▸ MATERIAL FOR THIS TASK:
══════════
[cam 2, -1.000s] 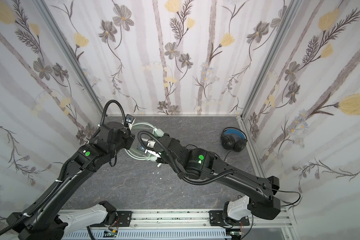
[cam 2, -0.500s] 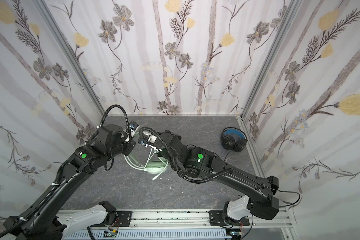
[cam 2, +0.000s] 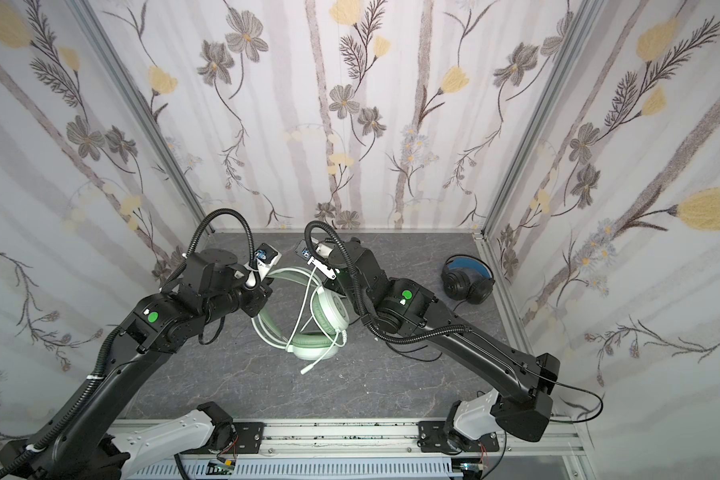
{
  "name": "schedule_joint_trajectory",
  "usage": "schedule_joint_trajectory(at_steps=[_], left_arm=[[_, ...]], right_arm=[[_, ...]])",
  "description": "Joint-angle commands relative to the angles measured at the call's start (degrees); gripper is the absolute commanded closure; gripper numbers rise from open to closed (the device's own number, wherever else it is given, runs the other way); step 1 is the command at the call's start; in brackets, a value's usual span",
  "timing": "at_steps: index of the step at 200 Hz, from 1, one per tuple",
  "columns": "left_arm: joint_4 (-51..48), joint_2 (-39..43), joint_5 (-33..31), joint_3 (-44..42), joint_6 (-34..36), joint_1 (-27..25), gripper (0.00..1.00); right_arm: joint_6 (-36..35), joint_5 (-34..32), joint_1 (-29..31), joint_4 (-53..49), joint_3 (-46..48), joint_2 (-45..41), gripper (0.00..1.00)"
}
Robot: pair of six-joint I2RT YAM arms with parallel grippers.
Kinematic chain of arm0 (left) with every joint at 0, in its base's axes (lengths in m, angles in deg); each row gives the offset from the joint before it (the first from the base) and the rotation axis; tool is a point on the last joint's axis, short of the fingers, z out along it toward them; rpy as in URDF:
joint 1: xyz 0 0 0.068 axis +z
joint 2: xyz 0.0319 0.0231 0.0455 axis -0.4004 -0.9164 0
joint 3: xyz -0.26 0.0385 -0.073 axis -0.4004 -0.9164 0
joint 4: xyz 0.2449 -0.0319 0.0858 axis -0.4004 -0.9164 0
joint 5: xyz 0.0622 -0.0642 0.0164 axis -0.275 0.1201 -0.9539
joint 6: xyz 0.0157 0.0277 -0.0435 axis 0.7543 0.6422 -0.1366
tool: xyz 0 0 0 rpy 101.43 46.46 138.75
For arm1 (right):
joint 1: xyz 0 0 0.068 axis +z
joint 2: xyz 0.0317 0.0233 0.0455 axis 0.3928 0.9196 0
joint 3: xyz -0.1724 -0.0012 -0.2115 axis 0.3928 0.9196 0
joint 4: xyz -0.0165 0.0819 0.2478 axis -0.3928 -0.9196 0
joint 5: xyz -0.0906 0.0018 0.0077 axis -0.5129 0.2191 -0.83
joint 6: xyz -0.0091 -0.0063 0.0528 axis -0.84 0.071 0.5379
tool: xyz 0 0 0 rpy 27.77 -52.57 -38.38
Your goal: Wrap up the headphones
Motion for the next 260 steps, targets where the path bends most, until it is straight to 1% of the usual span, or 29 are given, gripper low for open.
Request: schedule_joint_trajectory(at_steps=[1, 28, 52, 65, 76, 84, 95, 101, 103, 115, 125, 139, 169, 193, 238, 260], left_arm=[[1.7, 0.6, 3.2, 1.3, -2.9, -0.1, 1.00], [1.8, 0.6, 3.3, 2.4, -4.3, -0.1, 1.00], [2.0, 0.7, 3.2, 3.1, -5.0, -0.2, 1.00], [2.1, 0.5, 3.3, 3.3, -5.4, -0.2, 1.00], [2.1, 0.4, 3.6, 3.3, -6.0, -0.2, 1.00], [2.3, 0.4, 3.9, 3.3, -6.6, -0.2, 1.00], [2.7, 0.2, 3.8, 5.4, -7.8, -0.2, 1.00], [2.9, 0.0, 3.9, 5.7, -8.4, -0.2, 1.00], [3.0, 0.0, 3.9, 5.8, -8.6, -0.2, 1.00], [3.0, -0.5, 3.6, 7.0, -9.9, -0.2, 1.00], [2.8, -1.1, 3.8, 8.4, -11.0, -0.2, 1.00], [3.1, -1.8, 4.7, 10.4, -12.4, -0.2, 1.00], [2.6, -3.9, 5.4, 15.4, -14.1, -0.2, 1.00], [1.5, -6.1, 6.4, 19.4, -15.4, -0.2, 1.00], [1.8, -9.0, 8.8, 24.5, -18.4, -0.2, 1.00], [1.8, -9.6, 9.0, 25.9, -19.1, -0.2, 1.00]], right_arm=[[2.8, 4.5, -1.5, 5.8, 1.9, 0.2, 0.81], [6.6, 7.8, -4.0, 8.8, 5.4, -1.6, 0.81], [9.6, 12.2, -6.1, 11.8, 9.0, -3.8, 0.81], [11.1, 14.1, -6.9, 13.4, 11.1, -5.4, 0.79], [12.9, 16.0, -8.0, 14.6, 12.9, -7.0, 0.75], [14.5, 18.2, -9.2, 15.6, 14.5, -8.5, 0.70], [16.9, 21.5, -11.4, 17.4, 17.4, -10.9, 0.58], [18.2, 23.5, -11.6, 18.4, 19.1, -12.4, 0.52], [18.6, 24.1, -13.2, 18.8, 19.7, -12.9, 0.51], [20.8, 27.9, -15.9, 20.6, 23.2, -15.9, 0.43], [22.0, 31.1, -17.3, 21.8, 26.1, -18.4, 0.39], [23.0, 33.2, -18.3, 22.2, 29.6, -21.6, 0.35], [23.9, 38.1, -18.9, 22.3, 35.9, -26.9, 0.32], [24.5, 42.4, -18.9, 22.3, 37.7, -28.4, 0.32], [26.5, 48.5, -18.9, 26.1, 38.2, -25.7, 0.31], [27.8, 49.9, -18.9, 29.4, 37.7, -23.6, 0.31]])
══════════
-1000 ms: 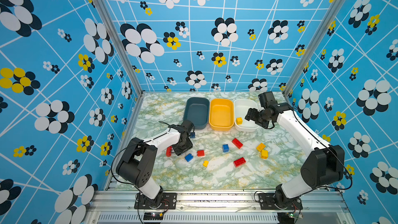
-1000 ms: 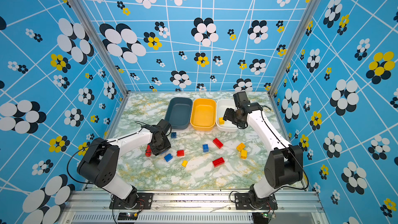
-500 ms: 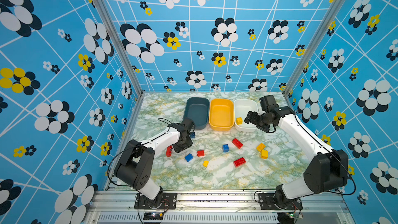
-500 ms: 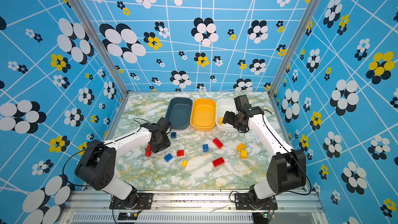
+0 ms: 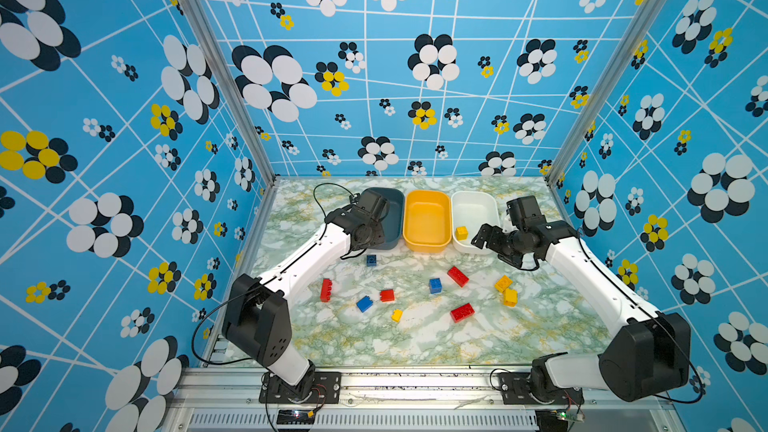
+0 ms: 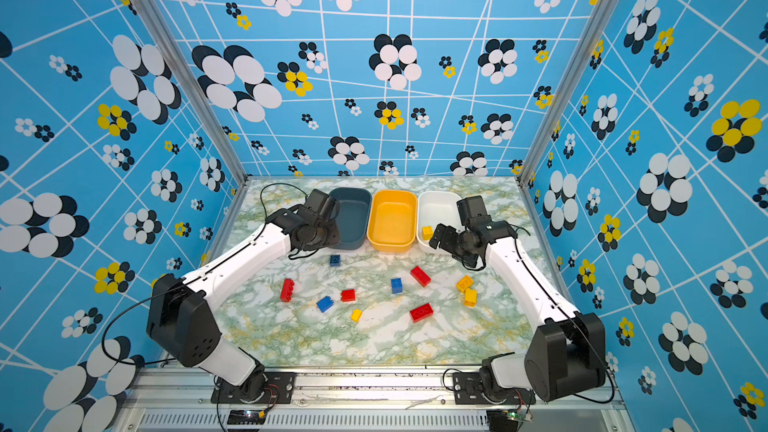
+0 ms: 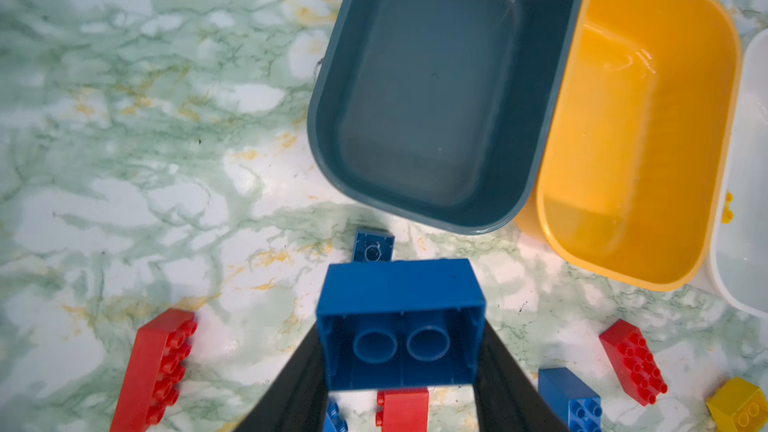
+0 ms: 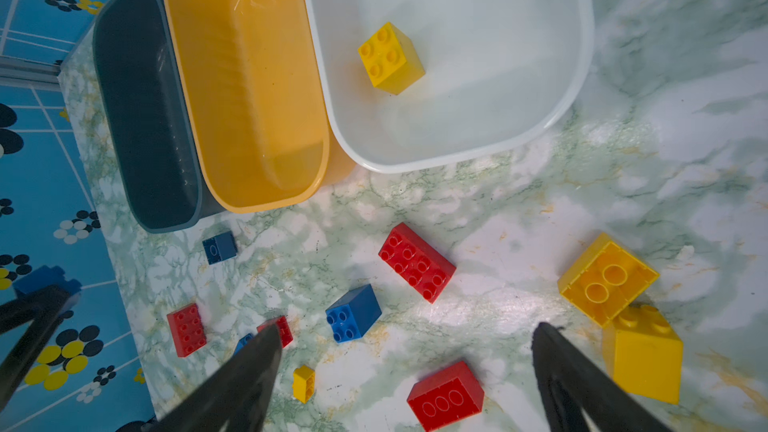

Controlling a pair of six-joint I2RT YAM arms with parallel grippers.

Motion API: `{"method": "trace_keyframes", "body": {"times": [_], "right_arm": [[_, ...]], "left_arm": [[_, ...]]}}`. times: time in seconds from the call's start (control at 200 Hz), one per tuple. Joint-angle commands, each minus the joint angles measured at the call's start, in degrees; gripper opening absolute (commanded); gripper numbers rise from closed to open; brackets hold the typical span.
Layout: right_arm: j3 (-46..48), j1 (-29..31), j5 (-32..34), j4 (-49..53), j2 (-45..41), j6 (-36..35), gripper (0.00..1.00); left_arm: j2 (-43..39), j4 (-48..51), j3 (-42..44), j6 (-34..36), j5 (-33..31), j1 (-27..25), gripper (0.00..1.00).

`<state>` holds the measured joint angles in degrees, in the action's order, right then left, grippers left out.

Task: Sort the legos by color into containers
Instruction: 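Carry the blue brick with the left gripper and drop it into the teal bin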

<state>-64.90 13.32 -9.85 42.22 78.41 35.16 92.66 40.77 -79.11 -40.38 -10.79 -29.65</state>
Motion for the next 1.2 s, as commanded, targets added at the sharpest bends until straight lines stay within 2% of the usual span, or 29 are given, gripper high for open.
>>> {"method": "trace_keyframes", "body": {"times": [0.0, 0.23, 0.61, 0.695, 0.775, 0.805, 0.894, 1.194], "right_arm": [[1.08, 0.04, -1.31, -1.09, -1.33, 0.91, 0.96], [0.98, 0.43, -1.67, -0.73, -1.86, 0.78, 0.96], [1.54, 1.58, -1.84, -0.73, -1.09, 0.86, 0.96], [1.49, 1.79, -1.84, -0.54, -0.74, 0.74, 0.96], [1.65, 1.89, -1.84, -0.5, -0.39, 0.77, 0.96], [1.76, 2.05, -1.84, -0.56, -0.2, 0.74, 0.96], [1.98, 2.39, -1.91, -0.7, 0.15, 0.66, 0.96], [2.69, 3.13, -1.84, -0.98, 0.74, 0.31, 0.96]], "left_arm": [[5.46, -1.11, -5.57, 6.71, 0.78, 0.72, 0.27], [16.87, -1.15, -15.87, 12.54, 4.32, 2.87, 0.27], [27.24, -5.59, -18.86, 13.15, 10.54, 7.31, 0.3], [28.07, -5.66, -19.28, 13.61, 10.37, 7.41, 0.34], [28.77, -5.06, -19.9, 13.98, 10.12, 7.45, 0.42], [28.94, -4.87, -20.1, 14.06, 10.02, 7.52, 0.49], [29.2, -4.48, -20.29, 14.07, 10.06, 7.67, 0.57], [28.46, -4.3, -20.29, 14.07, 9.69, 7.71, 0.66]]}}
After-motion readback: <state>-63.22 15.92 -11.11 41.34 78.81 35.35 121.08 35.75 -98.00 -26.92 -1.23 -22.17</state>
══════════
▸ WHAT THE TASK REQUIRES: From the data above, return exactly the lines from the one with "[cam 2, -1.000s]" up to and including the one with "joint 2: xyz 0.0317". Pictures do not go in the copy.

▸ FINISHED EXERCISE:
[cam 2, -1.000s] 
[cam 2, -0.500s] 
[cam 2, +0.000s] 
{
  "name": "schedule_joint_trajectory",
  "usage": "schedule_joint_trajectory(at_steps=[_], left_arm=[[_, ...]], right_arm=[[_, ...]])",
  "description": "Joint-angle commands relative to the angles measured at the call's start (degrees); gripper is the absolute commanded closure; gripper numbers rise from open to closed (the device's own number, wherever else it is given, runs the other way); step 1 is the command at the call's start; in brackets, a value's usual span",
  "timing": "at_steps: index of the step at 200 Hz, from 1, one per tuple",
  "columns": "left_arm: joint_4 (-51..48), joint_2 (-39..43), joint_5 (-33..31), joint_3 (-44..42), joint_6 (-34..36), joint_1 (-27..25), gripper (0.00..1.00); right_arm: joint_6 (-36..35), joint_5 (-34..32), joint_1 (-29..31), joint_4 (-53..49), joint_3 (-46..48), joint_2 (-45..41), gripper (0.00..1.00)"
}
Robot: pair of six-joint I2RT YAM arms with parallel grippers.
Kinematic chain of arm0 (left) with every joint at 0, in its base's axes (lengths in m, angles in deg); each row gives the offset from the joint before it (the first from the base) and the rotation axis; tool is a point on the last joint's axis, short of the fingers, z out along it toward them; rpy as in URDF:
joint 1: xyz 0 0 0.068 axis +z
joint 2: xyz 0.0319 0.0231 0.0455 axis -0.4004 -0.9164 0
joint 3: xyz -0.26 0.0385 -0.073 axis -0.4004 -0.9164 0
joint 4: xyz 0.2449 -0.0319 0.0858 axis -0.4004 -0.9164 0
joint 5: xyz 0.0622 -0.0642 0.0164 axis -0.275 0.1201 -0.9539
joint 6: xyz 0.0157 0.0277 -0.0435 axis 0.7543 0.6422 -0.1366
tool: xyz 0 0 0 rpy 101.43 46.46 138.75
For arm1 (right):
joint 1: xyz 0 0 0.068 axis +z
joint 2: xyz 0.0317 0.0233 0.0455 axis 0.3928 0.9196 0

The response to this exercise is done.